Die Gruppe um Thomas Ammer und Peter Herrmann war dennoch weiter zum Widerstand entschlossen. Sie protestierte mit nachts heimlich aufgehängten Plakaten 1954 gegen die Volkskammerwahlen. In Einzelaktionen wurde mit weißer Farbe das Wort "Freiheit" auf Hauswände geschrieben. 1956 setzten die Mitglieder als Protest gegen die zunehmende Militarisierung in der DDR einen Schießstand der Gesellschaft für Sport und Technik in Brand. Peter Herrmann und die anderen waren von ihrem Auftrag überzeugt und verdrängten die Furcht vor Entdeckung:
"Ich habe eine unverantwortliche Haltung eingenommen. Ich habe mir selbst gesagt, auch zu Kameraden: Wir dürfen daran nicht denken, sonst machen wir nichts mehr und wir müssen etwas machen und müssen die Gefahr verdrängen. Auf Grund der Fakten über das Sowjetsystem war es einfach moralisch geboten, hier etwas zu tun."
Die Mitglieder des Eisenberger Kreises blieben auch während ihres Studiums an der Universität Jena aktiv. Nach der Entstalinisierung in der DDR forderten sie Demokratie und die Abschaffung des gesellschaftspolitischen Unterrichts als Pflichtfach. Erst 1957 wurden sie von einem Stasispitzel entdeckt.

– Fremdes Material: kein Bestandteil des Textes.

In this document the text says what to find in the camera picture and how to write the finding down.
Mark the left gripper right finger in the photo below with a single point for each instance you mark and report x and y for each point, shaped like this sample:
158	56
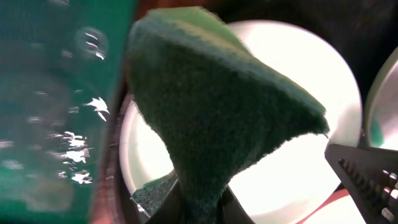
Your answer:
230	211

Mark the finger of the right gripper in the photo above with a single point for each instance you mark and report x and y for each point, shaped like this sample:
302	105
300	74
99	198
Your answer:
370	176

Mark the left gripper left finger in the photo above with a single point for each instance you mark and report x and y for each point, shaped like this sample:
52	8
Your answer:
172	210

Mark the pale green plate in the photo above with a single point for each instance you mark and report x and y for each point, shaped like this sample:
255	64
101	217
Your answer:
291	182
380	111

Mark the green scrubbing sponge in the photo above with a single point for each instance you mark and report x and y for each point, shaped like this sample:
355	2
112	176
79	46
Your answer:
217	108

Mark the rectangular dark green tray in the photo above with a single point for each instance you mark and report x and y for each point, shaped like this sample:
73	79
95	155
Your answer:
61	75

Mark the pale green plate top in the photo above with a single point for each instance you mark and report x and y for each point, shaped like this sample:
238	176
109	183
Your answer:
380	111

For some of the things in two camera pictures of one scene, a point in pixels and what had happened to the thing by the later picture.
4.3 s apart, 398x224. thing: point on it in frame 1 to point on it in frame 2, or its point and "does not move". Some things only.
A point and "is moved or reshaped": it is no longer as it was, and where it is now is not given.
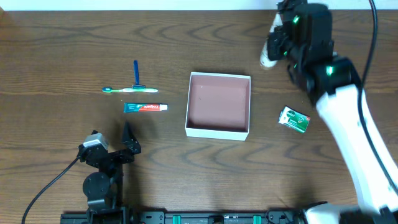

Haftstrafen bis zu 15 Jahren

Nach einem halben Jahr Untersuchungshaft in Gera wurden 24 der 30 Mitglieder des Eisenberger Kreises zu Freiheitsstrafen zwischen viereinhalb und 15 Jahren verurteilt. Thomas Ammer und Peter Herrmann wurden nach sechs Jahren durch die Bundesrepublik freigekauft. Sie hatten sich verpflichten müssen, im Westen über den Eisenberger Kreis und ihre Haft im Bautzen zu schweigen. Erst nach 1989 konnten sie über ihr Schicksal Auskunft geben.
Für Peter Herrmann sind diese sechs Jahre Haft bis heute eine prägende und leidvolle Erfahrung:
"Ich würde meinen Kindern das nicht empfehlen, es so zu machen, und ich glaube auch, dass die Eltern der Geschwister Scholl ihren Kindern nicht empfehlen würden, unter den Umständen damals '42 in München die Flugblätter zu werfen. Wir haben uns ja immer die Geschwister Scholl als Vorbild genommen. Wir wollten etwas tun und nicht nur diskutieren."
Bis zum Ende der DDR nach Verhaftung und Verurteilung der Gruppe vergingen 31 Jahre. Der Eisenberger Kreis war zerstört, aber die Junge Gemeinde in der DDR überdauerte diese Zeit trotz aller Benachteiligungen.